= Your assignment =
Write out exactly, please, the lines from the one containing "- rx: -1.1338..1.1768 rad" to the end of the material.

..............................

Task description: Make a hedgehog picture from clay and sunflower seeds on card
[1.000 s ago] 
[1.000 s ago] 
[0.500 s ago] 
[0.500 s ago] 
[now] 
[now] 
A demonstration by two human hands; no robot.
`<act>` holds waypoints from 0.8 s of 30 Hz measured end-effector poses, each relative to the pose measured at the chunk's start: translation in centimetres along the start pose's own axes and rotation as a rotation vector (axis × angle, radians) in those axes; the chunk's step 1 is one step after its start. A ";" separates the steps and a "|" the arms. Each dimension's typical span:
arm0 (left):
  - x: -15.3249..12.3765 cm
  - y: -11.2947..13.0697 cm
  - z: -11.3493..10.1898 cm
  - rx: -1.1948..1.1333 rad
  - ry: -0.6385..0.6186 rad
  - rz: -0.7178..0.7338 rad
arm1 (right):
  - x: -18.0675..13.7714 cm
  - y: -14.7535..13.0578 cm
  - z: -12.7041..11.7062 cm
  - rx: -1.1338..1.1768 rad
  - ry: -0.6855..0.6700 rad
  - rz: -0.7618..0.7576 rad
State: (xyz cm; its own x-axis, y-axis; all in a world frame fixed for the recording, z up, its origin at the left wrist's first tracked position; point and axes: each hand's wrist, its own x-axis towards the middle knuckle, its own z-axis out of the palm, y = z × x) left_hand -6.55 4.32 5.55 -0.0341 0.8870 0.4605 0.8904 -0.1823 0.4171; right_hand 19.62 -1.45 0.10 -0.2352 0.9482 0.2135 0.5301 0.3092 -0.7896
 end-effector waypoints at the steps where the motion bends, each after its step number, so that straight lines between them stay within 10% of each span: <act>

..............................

= Written answer =
  - rx: -1.1338..1.1768 rad
  - ry: -0.6855..0.6700 rad
  - rz: -0.7618..0.7576 rad
State: (xyz cm; its own x-axis, y-axis; all in a world frame fixed for the recording, z up, its origin at the left wrist's first tracked position; point and axes: each hand's wrist, its own x-axis towards the middle knuckle, its own z-axis out of the palm, y = z × x) left_hand -6.55 4.32 5.55 -0.0341 0.8870 0.4605 0.8904 -0.1823 0.4171; right_hand 19.62 -1.45 0.10 -0.2352 0.9482 0.2135 0.5301 0.3092 -0.7896
 end-effector waypoints at the steps where the motion bends, each after its step number, so that straight lines between them stay within 10% of each span: <act>

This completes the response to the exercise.